WHAT IS REQUIRED. Verbatim output of the lines below is required, with the images omitted.

DATASET EXCERPT.
######

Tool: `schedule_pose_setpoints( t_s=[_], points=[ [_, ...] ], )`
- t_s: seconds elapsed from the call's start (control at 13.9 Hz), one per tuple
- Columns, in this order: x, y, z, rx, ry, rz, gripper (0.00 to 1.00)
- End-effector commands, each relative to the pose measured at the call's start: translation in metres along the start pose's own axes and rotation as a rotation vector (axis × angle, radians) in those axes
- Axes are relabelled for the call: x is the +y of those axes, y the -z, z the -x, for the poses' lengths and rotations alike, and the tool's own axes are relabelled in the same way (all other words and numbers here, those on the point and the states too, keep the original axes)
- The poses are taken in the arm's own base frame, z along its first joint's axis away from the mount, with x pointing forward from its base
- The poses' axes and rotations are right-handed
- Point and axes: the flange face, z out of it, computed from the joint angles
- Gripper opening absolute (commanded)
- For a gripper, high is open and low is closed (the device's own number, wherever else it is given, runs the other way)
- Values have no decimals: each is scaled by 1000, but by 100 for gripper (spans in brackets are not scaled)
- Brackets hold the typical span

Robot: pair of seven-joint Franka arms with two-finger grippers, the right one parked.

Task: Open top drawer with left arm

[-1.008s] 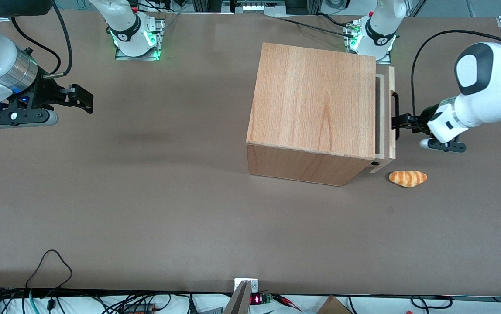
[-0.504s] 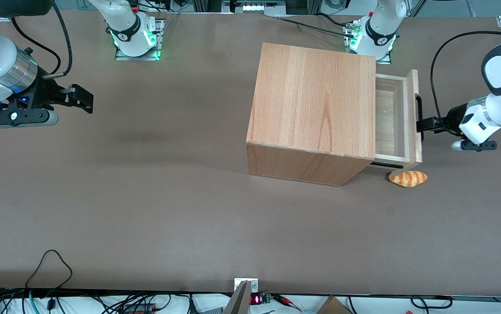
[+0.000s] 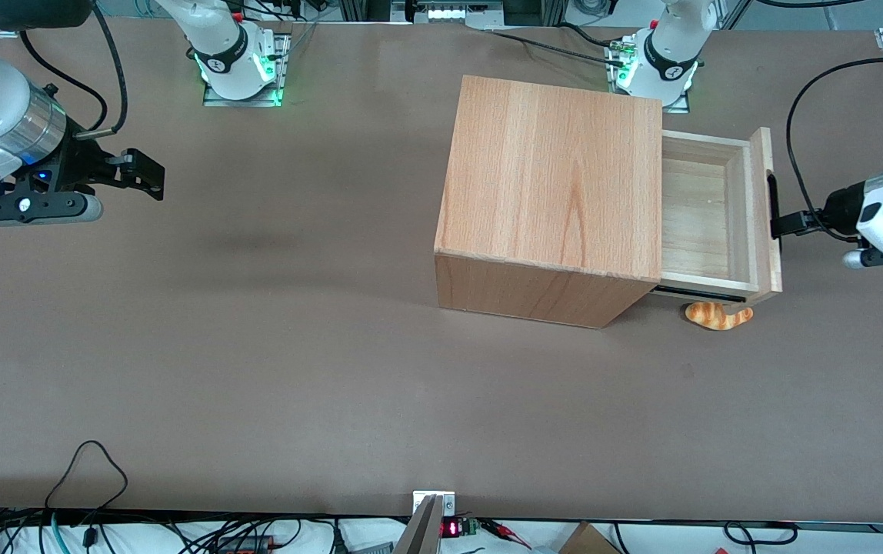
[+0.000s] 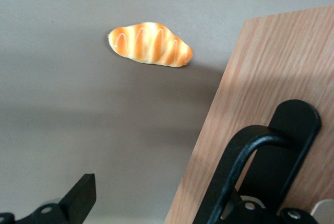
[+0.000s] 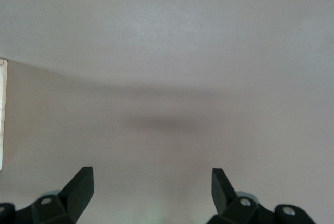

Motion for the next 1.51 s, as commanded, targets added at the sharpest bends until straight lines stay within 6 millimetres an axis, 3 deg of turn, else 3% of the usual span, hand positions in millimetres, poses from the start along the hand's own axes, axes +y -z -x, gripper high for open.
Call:
schedule_pose_setpoints(
  t_s=[0.0,0.36,0.94,1.15,1.3,1.44],
  points=[
    [-19,1,-12,3,2,-15,100],
    [-26,19,-14,27,16,-12,100],
    [-7,132,-15,31,-68,-21,100],
    [9,160,-17,60,-137,-103,100],
    [33,177,-19,90,-204,-137,100],
    [69,183,-17,105,-238,-167,100]
  ],
)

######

YOUR RESPONSE.
Tool: `schedule_pose_setpoints( t_s=[_], points=[ [_, ...] ], )`
- t_s: seconds elapsed from the call's start (control at 13.9 Hz), one per tuple
- Columns, in this order: x, y, z, rx, ry, rz, gripper (0.00 to 1.00)
- End-effector commands, each relative to the pose measured at the call's start: translation in metres along the start pose's own axes and rotation as a rotation vector (axis × angle, radians) in those axes
- Axes are relabelled for the call: x is the +y of those axes, y the -z, z the -x, for the poses' lengths and rotations alike, and the tool's own axes are relabelled in the same way (all other words and numbers here, those on the point and the states too, keep the original axes)
- The poses are taken in the arm's own base frame, z along its first joint's axis away from the mount, with x pointing forward from its base
- The poses' axes and rotations are right-handed
- Point and axes: the flange face, z out of it, computed from the joint angles
- Gripper opening absolute (commanded)
- For a gripper, high is open and low is closed (the device's own number, wherever else it is given, runs the other way)
- Values have no decimals: each is scaled by 1000, but by 100 for gripper (spans in brackets are not scaled)
- Brackets hold the typical span

Robot: pair of seven-joint Franka arms with two-finger grippers, the right one parked.

Task: Open top drawer with left arm

[-1.008s] 
[-0.504s] 
[+0.000s] 
[+0.000s] 
[+0.000s] 

Motion for the next 1.51 s, as commanded, targets added at the sharpest bends until straight lines stay within 6 millimetres an axis, 3 deg of turn, else 3% of the usual span, hand positions in millimetres, poses from the start along the hand's own axes, axes +y -z -x, gripper high for open.
Call:
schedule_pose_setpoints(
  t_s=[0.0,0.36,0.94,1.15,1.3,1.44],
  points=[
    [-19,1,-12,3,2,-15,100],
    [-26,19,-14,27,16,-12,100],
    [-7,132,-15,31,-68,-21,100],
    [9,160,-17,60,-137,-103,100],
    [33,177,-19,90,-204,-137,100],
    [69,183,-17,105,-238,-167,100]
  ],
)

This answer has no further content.